*** Begin section ***
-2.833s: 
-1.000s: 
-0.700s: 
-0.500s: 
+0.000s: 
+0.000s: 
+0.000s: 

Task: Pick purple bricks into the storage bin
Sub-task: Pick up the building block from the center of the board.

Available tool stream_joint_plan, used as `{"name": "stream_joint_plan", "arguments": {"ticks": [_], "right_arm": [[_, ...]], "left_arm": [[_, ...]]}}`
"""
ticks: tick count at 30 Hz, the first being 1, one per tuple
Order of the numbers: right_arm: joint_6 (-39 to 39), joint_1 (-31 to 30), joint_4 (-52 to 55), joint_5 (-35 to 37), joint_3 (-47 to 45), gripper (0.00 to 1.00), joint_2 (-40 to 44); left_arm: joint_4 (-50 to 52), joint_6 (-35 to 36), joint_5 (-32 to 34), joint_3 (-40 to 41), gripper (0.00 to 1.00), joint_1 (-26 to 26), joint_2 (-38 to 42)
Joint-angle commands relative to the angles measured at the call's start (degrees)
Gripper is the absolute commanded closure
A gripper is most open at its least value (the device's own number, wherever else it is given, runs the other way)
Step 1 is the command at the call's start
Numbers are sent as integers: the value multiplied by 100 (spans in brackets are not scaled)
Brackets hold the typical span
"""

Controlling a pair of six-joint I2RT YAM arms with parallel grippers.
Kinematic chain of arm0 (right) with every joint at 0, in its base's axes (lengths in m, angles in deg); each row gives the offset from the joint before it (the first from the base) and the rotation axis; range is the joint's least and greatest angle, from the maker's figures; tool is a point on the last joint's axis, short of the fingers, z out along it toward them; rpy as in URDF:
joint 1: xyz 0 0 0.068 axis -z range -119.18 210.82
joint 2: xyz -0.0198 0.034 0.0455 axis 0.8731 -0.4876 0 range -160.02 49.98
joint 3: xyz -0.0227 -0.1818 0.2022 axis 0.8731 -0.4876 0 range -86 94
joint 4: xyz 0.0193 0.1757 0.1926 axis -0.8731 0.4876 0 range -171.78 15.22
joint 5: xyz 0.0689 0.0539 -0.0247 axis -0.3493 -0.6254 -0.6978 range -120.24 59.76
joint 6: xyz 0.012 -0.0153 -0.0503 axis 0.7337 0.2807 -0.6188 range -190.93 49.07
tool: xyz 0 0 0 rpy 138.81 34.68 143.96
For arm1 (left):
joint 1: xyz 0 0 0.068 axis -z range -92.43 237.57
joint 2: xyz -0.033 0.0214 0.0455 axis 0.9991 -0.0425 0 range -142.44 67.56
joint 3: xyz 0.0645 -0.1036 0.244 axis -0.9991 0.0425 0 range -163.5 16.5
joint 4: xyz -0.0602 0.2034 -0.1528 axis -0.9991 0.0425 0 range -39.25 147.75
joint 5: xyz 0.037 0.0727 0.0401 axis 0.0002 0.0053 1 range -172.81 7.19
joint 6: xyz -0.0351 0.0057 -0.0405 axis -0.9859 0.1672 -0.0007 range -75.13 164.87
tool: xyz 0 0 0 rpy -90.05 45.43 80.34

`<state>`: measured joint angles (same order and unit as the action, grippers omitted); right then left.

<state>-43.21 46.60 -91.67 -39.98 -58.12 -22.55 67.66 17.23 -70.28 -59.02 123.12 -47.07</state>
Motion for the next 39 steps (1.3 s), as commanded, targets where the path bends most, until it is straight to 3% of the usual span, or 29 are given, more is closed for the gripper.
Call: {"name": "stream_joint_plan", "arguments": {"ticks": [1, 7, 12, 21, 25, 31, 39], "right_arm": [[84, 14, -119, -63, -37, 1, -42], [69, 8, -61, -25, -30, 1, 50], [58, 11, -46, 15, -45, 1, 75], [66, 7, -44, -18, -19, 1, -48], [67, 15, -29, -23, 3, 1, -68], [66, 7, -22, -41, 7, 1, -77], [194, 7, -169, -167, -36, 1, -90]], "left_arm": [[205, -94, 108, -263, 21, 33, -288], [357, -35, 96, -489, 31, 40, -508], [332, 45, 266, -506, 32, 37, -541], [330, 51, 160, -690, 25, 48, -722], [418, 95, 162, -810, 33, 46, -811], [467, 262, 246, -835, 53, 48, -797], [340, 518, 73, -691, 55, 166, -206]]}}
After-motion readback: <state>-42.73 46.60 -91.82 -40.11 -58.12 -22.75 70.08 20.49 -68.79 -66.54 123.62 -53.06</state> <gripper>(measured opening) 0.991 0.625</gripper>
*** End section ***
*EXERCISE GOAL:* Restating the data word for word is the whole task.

*WRITTEN SOLUTION:*
-2.833s: 
-1.000s: 
-0.700s: 
-0.500s: 
+0.000s: 
+0.000s: 
+0.000s: 

Task: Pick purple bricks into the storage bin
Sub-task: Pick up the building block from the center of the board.

Available tool stream_joint_plan, used as `{"name": "stream_joint_plan", "arguments": {"ticks": [_], "right_arm": [[_, ...]], "left_arm": [[_, ...]]}}`
"""
ticks: tick count at 30 Hz, the first being 1, one per tuple
Order of the numbers: right_arm: joint_6 (-39 to 39), joint_1 (-31 to 30), joint_4 (-52 to 55), joint_5 (-35 to 37), joint_3 (-47 to 45), gripper (0.00 to 1.00), joint_2 (-40 to 44); left_arm: joint_4 (-50 to 52), joint_6 (-35 to 36), joint_5 (-32 to 34), joint_3 (-40 to 41), gripper (0.00 to 1.00), joint_1 (-26 to 26), joint_2 (-38 to 42)
Joint-angle commands relative to the angles measured at the call's start (degrees)
Gripper is the absolute commanded closure
A gripper is most open at its least value (the device's own number, wherever else it is given, runs the other way)
Step 1 is the command at the call's start
Numbers are sent as integers: the value multiplied by 100 (spans in brackets are not scaled)
Brackets hold the typical span
"""

Controlling a pair of six-joint I2RT YAM arms with parallel grippers.
Kinematic chain of arm0 (right) with every joint at 0, in its base's axes (lengths in m, angles in deg); each row gives the offset from the joint before it (the first from the base) and the rotation axis; range is the joint's least and greatest angle, from the maker's figures; tool is a point on the last joint's axis, short of the fingers, z out along it toward them; rpy as in URDF:
joint 1: xyz 0 0 0.068 axis -z range -119.18 210.82
joint 2: xyz -0.0198 0.034 0.0455 axis 0.8731 -0.4876 0 range -160.02 49.98
joint 3: xyz -0.0227 -0.1818 0.2022 axis 0.8731 -0.4876 0 range -86 94
joint 4: xyz 0.0193 0.1757 0.1926 axis -0.8731 0.4876 0 range -171.78 15.22
joint 5: xyz 0.0689 0.0539 -0.0247 axis -0.3493 -0.6254 -0.6978 range -120.24 59.76
joint 6: xyz 0.012 -0.0153 -0.0503 axis 0.7337 0.2807 -0.6188 range -190.93 49.07
tool: xyz 0 0 0 rpy 138.81 34.68 143.96
For arm1 (left):
joint 1: xyz 0 0 0.068 axis -z range -92.43 237.57
joint 2: xyz -0.033 0.0214 0.0455 axis 0.9991 -0.0425 0 range -142.44 67.56
joint 3: xyz 0.0645 -0.1036 0.244 axis -0.9991 0.0425 0 range -163.5 16.5
joint 4: xyz -0.0602 0.2034 -0.1528 axis -0.9991 0.0425 0 range -39.25 147.75
joint 5: xyz 0.037 0.0727 0.0401 axis 0.0002 0.0053 1 range -172.81 7.19
joint 6: xyz -0.0351 0.0057 -0.0405 axis -0.9859 0.1672 -0.0007 range -75.13 164.87
tool: xyz 0 0 0 rpy -90.05 45.43 80.34

`<state>`: measured joint angles (same order and unit as the action, grippers omitted); right then left.

<state>-43.21 46.60 -91.67 -39.98 -58.12 -22.55 67.66 17.23 -70.28 -59.02 123.12 -47.07</state>
Motion for the next 39 steps (1.3 s), as commanded, targets where the path bends most, until it is straight to 3% of the usual span, or 29 are given, more is closed for the gripper.
Call: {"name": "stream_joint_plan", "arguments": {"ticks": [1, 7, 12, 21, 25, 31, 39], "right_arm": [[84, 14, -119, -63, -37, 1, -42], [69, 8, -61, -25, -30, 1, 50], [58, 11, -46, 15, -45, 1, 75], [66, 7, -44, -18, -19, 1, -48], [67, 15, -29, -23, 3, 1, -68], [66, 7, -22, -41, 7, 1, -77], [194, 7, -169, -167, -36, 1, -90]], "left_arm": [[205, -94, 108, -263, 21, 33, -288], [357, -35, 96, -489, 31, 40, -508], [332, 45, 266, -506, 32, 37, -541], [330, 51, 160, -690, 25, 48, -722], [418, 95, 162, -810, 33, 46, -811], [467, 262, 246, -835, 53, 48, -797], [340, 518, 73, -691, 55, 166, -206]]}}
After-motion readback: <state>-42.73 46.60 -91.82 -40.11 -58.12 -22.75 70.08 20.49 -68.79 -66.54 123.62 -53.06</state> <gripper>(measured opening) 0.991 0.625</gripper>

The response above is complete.